## [Your instructions]
Copy the records below without altering a single word.

## [Listed entries]

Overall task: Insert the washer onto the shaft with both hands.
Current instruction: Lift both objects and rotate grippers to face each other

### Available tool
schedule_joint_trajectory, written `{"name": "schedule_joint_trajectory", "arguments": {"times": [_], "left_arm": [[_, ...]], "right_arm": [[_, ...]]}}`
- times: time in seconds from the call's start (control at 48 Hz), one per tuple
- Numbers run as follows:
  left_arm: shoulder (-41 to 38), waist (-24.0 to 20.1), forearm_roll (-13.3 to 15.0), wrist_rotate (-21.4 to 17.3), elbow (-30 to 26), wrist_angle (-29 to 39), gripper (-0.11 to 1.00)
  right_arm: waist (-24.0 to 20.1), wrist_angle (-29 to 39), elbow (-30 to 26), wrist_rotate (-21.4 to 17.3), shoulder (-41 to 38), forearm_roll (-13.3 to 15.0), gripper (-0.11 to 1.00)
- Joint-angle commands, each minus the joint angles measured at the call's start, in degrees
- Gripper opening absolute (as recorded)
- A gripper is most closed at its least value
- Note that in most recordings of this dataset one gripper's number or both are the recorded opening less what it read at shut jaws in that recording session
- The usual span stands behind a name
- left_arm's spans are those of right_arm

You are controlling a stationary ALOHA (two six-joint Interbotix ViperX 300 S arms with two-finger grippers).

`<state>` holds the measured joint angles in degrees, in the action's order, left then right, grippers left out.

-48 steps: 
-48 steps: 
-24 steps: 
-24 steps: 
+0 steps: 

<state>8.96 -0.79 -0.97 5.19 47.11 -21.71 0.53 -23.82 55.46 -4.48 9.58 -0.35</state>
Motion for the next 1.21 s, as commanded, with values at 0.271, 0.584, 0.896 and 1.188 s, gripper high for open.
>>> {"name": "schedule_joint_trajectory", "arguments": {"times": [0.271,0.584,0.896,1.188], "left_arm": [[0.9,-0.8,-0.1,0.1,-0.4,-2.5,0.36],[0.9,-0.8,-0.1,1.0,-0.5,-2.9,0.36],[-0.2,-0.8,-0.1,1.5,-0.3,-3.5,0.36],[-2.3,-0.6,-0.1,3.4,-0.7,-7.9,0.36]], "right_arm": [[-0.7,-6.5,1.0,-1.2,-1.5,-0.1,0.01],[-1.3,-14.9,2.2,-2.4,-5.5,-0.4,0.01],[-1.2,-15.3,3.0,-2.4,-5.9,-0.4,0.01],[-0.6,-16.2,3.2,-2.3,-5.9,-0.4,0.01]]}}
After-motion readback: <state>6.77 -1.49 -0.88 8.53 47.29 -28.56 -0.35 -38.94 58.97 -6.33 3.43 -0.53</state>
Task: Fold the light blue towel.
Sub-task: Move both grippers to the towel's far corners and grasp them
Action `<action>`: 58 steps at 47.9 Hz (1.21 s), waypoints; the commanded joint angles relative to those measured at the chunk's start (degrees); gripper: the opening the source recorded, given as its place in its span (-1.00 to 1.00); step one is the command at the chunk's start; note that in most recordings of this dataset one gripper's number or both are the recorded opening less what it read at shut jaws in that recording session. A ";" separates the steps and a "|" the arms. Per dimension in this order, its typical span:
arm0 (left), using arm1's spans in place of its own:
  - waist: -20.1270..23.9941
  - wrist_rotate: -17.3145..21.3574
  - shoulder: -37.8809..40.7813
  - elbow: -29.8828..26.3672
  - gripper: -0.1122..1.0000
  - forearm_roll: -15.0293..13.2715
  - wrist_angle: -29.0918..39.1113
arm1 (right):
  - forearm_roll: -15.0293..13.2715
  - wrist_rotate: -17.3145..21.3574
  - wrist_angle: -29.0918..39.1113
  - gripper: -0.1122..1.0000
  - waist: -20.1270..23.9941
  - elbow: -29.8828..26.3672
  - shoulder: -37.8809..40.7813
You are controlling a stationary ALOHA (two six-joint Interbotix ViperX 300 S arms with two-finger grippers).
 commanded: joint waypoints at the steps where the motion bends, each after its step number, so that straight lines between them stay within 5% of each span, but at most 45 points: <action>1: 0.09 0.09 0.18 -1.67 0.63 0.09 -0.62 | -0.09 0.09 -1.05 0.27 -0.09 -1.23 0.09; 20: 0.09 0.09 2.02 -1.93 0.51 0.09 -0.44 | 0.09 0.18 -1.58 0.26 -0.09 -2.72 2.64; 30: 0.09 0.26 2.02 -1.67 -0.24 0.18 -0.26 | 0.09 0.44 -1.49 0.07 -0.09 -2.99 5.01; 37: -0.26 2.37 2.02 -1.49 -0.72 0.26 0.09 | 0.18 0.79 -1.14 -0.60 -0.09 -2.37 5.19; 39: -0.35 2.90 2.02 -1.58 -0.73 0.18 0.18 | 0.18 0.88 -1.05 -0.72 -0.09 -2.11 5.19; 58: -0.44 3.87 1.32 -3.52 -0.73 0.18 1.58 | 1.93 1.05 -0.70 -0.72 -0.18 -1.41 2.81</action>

## [Task output]
Overall task: Insert the washer onto the shaft with both hands.
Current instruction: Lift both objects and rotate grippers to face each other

### Available tool
schedule_joint_trajectory, written `{"name": "schedule_joint_trajectory", "arguments": {"times": [_], "left_arm": [[_, ...]], "right_arm": [[_, ...]]}}`
- times: time in seconds from the call's start (control at 48 Hz), one per tuple
- Numbers run as follows:
  left_arm: shoulder (-41 to 38), waist (-24.0 to 20.1), forearm_roll (-13.3 to 15.0), wrist_rotate (-21.4 to 17.3), elbow (-30 to 26), wrist_angle (-29 to 39), gripper (-0.11 to 1.00)
  right_arm: waist (-24.0 to 20.1), wrist_angle (-29 to 39), elbow (-30 to 26), wrist_rotate (-21.4 to 17.3), shoulder (-41 to 38), forearm_roll (-13.3 to 15.0), gripper (-0.11 to 1.00)
- Joint-angle commands, each minus the joint angles measured at the call's start, in degrees
- Gripper opening absolute (as recorded)
- A gripper is most closed at its least value
- Note that in most recordings of this dataset one gripper's number or both are the recorded opening less what it read at shut jaws in that recording session
- The usual span stands behind a name
- left_arm's spans are those of right_arm

You are controlling a stationary ALOHA (two six-joint Interbotix ViperX 300 S arms with two-finger grippers).

`<state>` holds the measured joint angles in degrees, in the action's order, left then right, grippers left out.

-48 steps: 
-48 steps: 
-24 steps: 
-24 steps: 
+0 steps: 

<state>8.96 -0.79 -0.97 5.19 47.11 -21.71 0.53 -23.82 55.46 -4.48 9.58 -0.35</state>
Motion for the next 1.21 s, as commanded, with values at 0.271, 0.584, 0.896 and 1.188 s, gripper high for open.
>>> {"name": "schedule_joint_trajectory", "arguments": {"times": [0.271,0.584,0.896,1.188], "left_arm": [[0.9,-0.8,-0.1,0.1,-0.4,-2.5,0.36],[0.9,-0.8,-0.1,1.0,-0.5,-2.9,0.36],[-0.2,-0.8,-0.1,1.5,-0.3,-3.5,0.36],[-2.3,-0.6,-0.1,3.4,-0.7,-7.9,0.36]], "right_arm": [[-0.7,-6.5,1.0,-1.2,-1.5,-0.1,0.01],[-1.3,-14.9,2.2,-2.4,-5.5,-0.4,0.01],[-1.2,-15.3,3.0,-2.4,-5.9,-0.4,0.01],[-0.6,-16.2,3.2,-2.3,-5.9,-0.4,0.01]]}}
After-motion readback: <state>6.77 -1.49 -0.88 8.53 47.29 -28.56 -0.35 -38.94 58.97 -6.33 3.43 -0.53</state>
Task: Fold the light blue towel.
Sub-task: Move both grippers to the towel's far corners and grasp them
Action `<action>`: 58 steps at 47.9 Hz (1.21 s), waypoints; the commanded joint angles relative to those measured at the chunk's start (degrees); gripper: the opening the source recorded, given as its place in its span (-1.00 to 1.00); step one is the command at the chunk's start; note that in most recordings of this dataset one gripper's number or both are the recorded opening less what it read at shut jaws in that recording session. A ";" separates the steps and a "|" the arms. Per dimension in this order, its typical span:
arm0 (left), using arm1's spans in place of its own:
  - waist: -20.1270..23.9941
  - wrist_rotate: -17.3145..21.3574
  - shoulder: -37.8809..40.7813
  - elbow: -29.8828..26.3672
  - gripper: -0.1122..1.0000
  - forearm_roll: -15.0293..13.2715
  - wrist_angle: -29.0918..39.1113
arm1 (right):
  - forearm_roll: -15.0293..13.2715
  - wrist_rotate: -17.3145..21.3574
  - wrist_angle: -29.0918..39.1113
  - gripper: -0.1122..1.0000
  - waist: -20.1270..23.9941
  - elbow: -29.8828..26.3672
  - shoulder: -37.8809..40.7813
You are controlling a stationary ALOHA (two six-joint Interbotix ViperX 300 S arms with two-finger grippers).
 commanded: joint waypoints at the steps where the motion bends, each after its step number, so that straight lines between them stay within 5% of each span, but at most 45 points: <action>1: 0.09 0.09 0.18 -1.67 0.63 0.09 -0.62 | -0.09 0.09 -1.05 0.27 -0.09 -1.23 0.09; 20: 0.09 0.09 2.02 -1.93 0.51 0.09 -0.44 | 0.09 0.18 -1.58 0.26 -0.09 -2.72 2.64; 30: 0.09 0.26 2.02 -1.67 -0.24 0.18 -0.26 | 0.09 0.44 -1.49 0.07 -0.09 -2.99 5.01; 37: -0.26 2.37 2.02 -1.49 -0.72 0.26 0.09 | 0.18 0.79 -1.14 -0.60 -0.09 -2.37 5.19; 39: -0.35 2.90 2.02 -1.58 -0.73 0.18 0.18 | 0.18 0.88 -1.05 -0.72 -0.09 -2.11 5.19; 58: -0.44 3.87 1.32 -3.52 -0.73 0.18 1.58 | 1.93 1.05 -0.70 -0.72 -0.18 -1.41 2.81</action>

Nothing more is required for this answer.